«Французские шляпки от Жюли Кокто» – гласила надпись на куске картона.
– Грамоте я едва обучена, – продолжала крестьянка. – Искала, заходя в модные лавки, и спрашивала шляпниц… Только не все друг дружку знают. А про эту будто и не слыхал никто. Подсказал господин офицер, зашедший в одну из лавок. Он и послал меня на Миллионную. Так к вечеру и добрела.
Павел Петрович выслушал её и попросил подробно рассказать, как выглядела Таня. Пожилая женщина, стараясь как могла, описала наружность воспитанницы.
Следователь поблагодарил старушку… А затем, решительно подавив в себе жалость, повёл Матрёну Лукиничну в мертвецкую.
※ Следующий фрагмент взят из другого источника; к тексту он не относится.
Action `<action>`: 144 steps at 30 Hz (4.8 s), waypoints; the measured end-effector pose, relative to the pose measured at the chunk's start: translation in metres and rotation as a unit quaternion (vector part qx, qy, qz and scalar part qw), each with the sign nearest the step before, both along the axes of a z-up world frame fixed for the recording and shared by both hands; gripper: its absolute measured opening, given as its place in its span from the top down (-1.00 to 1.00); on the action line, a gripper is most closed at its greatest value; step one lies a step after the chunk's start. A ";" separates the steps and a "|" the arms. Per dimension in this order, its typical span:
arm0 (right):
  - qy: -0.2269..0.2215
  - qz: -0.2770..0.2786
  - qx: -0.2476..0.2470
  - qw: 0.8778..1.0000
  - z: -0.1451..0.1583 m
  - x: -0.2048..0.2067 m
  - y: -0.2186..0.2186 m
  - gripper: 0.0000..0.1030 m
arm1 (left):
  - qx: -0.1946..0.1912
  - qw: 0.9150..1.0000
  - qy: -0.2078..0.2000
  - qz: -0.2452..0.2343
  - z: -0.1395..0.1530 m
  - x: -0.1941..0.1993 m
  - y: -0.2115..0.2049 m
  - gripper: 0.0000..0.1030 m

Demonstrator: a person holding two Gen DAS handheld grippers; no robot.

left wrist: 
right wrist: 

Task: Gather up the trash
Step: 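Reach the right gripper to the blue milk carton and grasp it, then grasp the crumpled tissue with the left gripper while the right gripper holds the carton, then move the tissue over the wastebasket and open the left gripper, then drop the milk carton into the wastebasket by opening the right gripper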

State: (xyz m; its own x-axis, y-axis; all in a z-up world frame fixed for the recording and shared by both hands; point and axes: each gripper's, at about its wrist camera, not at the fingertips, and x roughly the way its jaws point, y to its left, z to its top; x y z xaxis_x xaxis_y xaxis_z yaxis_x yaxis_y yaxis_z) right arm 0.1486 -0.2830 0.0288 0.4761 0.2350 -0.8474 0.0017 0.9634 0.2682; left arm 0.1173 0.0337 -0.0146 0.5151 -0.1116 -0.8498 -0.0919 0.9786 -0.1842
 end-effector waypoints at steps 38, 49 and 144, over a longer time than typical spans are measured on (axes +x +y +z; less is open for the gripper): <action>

Там ей предъявили тело неизвестной, найденной под оградой Летнего сада рядом с букетом орхидей… Зашедшись в рыданиях, няня опознала свою Танечку.
Однако в общую картину преступления это ничего существенного не добавило, кроме только сведений о личности жертвы. И не продвинуло ход расследования ни на шаг.
Жюли Кокто вовсе не считала себя чудовищем, отнюдь. Она рассудительно, да и не без оснований полагала, что поступает в отношении своих воспитанниц по взаимной выгоде. А как иначе? Вполне понятно, что отверженным и обделённым жизнью малолеткам в дальнейшем ничего хорошего не светит. И разве можно было называть её дела иначе, нежели благодеянием? Жюли разыскивала никому не нужных полукровок и находила тем богатых покровителей, давая таким образом им хлеб и кров, а главное, шанс на обеспеченное будущее. А дальше всё зависело лишь от того, смогли ли они этот шанс использовать. Увы, не все глупышки в силу возраста могли похвастаться настолько отменным запасом цинизма, чтобы воспользоваться этим шансом в полной мере. Такие эфемерные понятия, как то мораль или особенности детской психики Жюли в расчёт не принимались. Рассчитывать она умела только деньги, и они ей с завидной регулярностью перепадали. В общем, ей не за что было себя упрекать вплоть до последнего времени.
Поэтому предложение Пауля, любовника Жюли, ввергло ту в замешательство. И поначалу она наотрез отказалась. Излишний риск был не в её натуре, да и открыто воровать детей ей никогда не приходилось. Однако Пауль, навещая Жюли, настойчиво возвращался к прежнему разговору. Последний раз он, как казалось, был близок к отчаянью.
– Пойми меня, любимая, – говорил он, приподнимаясь на постели, – а не пойми, так пожалей. Ведь нет для меня больше никакого выхода. Впереди долговая тюрьма и бесчестие. Всего и выбора – стреляться или в петлю лезть.
Пауль встал и, накинув на плечи офицерский мундир, присел за стол.